**Dataset excerpts**

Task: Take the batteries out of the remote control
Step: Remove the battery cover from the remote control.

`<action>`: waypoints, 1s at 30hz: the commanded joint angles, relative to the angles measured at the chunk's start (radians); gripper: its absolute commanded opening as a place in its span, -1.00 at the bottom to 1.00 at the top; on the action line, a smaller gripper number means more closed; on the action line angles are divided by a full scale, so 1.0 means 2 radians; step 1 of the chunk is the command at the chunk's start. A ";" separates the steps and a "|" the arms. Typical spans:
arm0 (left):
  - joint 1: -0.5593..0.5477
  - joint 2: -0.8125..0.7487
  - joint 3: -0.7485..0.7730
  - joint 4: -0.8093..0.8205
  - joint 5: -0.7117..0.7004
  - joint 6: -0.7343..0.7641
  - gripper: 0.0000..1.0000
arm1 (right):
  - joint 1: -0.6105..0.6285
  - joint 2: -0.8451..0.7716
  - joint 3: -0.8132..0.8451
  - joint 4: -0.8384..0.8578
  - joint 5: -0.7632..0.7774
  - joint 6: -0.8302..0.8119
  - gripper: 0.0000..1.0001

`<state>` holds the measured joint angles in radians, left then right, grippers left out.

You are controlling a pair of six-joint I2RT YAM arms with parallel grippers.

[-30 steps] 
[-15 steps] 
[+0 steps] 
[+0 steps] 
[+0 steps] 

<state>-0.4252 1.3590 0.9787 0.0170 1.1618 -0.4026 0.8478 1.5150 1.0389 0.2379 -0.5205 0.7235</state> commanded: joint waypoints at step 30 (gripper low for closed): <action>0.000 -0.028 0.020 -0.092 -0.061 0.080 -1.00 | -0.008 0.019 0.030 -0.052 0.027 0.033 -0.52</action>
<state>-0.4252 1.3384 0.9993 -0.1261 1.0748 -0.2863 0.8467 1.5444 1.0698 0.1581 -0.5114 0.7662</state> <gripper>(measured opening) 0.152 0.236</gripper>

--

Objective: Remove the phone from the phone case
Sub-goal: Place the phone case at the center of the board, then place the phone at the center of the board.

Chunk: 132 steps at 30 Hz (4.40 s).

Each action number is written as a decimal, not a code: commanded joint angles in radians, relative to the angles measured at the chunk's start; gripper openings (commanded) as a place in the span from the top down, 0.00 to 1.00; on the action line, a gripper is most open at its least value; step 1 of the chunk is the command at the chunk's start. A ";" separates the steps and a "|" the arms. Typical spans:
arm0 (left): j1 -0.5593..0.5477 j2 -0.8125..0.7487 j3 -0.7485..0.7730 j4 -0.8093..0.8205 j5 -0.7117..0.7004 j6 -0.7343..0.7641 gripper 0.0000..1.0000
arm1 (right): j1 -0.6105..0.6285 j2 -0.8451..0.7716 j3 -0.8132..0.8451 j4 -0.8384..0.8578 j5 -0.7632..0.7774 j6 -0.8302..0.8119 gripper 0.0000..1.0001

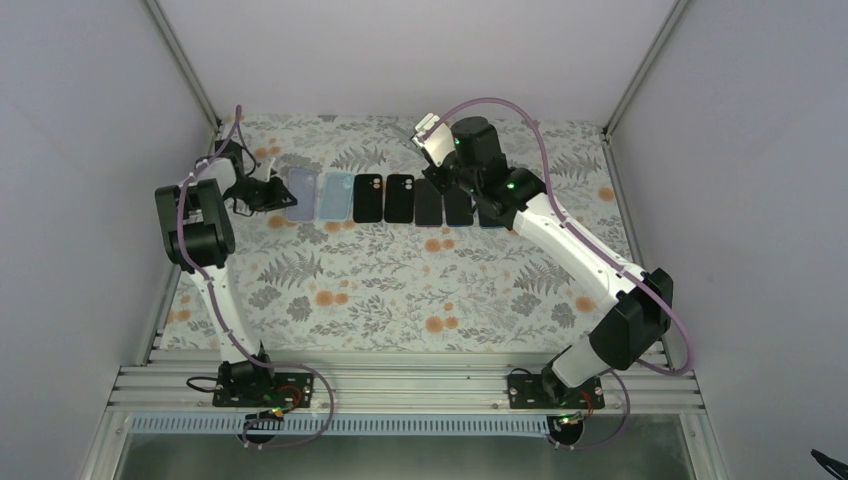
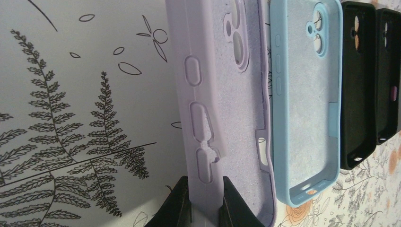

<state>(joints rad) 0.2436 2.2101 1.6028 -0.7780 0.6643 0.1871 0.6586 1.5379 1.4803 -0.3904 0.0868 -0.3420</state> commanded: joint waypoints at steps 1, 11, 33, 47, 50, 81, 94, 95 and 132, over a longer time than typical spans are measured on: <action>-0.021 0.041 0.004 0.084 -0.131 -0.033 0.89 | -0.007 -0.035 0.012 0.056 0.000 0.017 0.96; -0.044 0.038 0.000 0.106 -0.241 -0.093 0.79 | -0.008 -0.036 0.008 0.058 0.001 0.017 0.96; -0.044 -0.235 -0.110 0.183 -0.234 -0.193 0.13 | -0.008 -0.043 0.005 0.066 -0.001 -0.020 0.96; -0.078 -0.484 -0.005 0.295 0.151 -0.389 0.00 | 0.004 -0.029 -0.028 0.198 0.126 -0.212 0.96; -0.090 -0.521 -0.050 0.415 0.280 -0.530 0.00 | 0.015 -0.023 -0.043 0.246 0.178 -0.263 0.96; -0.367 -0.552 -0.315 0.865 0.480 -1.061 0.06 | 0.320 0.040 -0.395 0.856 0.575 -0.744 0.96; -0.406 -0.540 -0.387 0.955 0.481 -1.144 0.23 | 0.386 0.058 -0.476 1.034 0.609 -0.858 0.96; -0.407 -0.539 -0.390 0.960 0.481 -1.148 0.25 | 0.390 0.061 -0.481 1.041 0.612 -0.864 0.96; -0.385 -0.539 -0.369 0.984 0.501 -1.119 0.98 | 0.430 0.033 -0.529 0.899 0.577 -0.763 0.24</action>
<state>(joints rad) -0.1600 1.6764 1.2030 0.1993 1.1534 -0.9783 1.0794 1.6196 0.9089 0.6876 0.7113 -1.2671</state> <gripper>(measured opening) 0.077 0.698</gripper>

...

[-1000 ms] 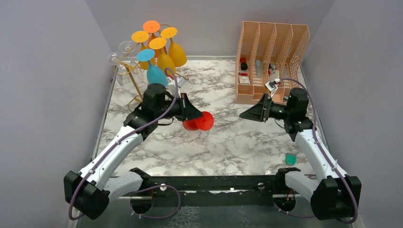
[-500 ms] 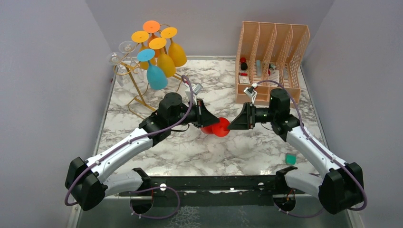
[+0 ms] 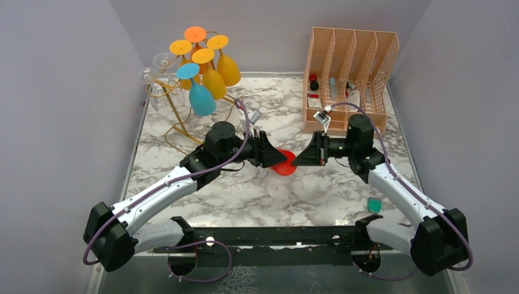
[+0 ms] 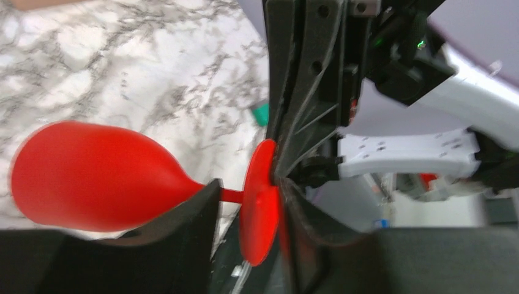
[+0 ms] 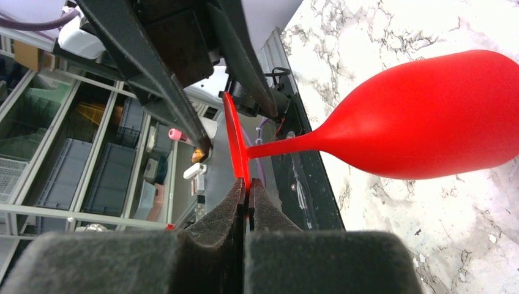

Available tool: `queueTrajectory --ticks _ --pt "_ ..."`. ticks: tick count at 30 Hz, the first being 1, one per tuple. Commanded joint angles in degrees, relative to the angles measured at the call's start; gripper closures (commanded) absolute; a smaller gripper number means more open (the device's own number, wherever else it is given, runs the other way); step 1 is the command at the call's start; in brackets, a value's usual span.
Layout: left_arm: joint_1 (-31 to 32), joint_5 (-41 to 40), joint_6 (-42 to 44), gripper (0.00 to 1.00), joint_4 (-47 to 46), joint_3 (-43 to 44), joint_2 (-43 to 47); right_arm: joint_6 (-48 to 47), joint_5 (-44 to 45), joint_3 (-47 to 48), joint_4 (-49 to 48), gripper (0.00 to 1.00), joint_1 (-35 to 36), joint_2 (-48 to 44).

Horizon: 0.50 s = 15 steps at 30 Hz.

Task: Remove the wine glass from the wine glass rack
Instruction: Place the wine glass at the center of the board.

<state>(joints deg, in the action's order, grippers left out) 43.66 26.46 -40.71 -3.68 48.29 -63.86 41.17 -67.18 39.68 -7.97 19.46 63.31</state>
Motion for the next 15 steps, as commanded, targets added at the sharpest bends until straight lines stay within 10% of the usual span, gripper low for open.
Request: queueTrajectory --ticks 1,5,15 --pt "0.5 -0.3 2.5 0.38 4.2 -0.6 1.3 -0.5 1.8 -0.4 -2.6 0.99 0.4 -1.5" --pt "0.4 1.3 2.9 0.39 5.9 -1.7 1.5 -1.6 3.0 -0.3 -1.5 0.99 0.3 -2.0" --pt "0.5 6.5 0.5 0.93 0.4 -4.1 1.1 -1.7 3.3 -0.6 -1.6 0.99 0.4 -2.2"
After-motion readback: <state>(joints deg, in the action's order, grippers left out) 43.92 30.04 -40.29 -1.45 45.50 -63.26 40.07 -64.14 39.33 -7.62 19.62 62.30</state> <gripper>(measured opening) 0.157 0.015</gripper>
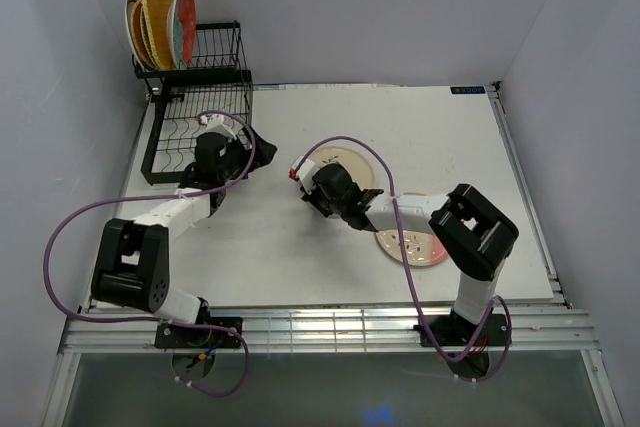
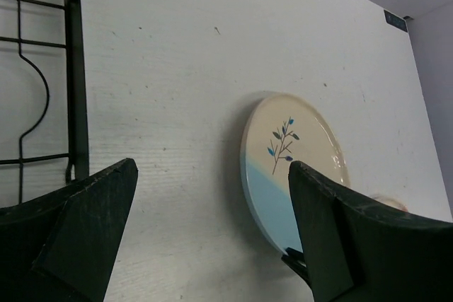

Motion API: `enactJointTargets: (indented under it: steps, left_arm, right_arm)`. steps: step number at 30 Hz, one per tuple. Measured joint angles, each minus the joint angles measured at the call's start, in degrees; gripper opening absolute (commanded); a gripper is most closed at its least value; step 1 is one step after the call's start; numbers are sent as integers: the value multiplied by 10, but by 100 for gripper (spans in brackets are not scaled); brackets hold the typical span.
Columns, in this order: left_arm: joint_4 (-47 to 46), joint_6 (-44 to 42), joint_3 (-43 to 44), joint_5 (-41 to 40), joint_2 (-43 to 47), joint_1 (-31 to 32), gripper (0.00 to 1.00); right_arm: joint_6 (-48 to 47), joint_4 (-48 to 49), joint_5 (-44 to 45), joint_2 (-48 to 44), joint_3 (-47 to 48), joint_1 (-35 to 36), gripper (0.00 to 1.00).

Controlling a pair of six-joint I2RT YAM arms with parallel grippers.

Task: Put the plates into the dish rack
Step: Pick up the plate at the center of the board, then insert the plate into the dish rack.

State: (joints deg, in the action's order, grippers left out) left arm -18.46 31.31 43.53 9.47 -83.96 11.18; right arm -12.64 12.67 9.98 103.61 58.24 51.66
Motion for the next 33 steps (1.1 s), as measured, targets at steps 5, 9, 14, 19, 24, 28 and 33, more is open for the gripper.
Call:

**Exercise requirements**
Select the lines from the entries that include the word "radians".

**Answer to this exercise**
`<action>`: waypoints, 1s at 30hz: the commanded joint angles, relative to the angles measured at the chunk's start (radians); gripper: its absolute commanded opening as a place in its span, -1.00 at the bottom to 1.00 at the top; on the action line, a smaller gripper number means more closed; on the action line angles are divided by a full scale, so 1.0 means 2 radians; step 1 of the chunk is the command at the chunk's start. A ";" separates the steps and a "|" the arms. Typical spans:
`<state>` holds the measured joint angles in radians, left then right, grippers left out.
Each action number is written as a decimal, not a code: commanded joint angles in radians, relative to the angles measured at the chunk's start; gripper openings (commanded) as a place in the span from the top down, 0.00 to 1.00; on the action line, a gripper is most open at its least value; step 1 of the chunk is the command at the chunk's start. A ";" separates the steps and a "|" the arms. Typical spans:

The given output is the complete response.